• Updated 2023-07-12: Hello, Guest! Welcome back, and be sure to check out this follow-up post about our outage a week or so ago.

Long shot: A/UX and spurious ENOTSOCK

cheesestraws

Well-known member
While I've been away from home I've been playing with writing a hybrid A/UX application or two.

I'm hitting a very strange thing, and I'm posting in case anyone has any ideas. I'm using ordinary UNIX sockets for TCP, using the normal send/recv affair.

Every so often, after somewhere between a minute and an hour of runtime, send() returns an error with errno=58, which according to sys/errno.h is ENOTSOCK.

Which is odd, because it's very definitely a socket. And recv() can carry on receiving on that socket, and netstat -a shows the connection as ESTABLISHED.

Digging into the kernel with Ghidra suggests that the thing that returns ENOTSOCK is getsock(), which maps from a file descriptor to an internal file struct (following the cognate code in the OpenBSD kernel for types).

Screenshot 2022-11-08 at 23.04.31.png
I can't find anything else raising that error.

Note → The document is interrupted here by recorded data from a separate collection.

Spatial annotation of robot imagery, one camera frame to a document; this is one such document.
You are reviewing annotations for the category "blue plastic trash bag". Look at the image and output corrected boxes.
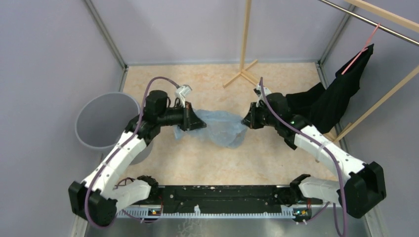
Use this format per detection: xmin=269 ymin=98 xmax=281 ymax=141
xmin=174 ymin=110 xmax=248 ymax=149

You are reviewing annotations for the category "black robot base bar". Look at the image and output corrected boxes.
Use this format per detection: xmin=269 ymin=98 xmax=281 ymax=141
xmin=136 ymin=185 xmax=323 ymax=214

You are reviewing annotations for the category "metal hanging rail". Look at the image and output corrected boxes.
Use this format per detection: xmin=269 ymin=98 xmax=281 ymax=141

So, how come send() is deciding my socket isn't a socket? How come recv, despite also calling getsock, isn't seeing this? Has anyone else seen this before? How long is a piece of string? Whither must I wander? What is the airspeed velocity of an unladen swallow?

Urgh
 

atax1a

Member
haven't seen that _particular_ error, if we had to look, we would probably break out the kernel debugger and set a breakpoint on that return code.
 

Corgi

Well-known member
Is your send code doing anything to the file pointer? Honestly, I'm wondering if you have an invalid write into the file pointer struct somewhere, changing the type code. Can you somehow find out what `fp->f_type` is when ENOTSOCK is returned? (is `pstat` available?) Do you ever `fdopen` the socket?

I only have 4.2 and 4.3 here, not A/UX itself, but assuming the networking code is as close to 4.3 as I think it is, `f_type` is only ever set in `socket`.
 

cheesestraws

Well-known member
haven't seen that _particular_ error, if we had to look, we would probably break out the kernel debugger and set a breakpoint on that return code.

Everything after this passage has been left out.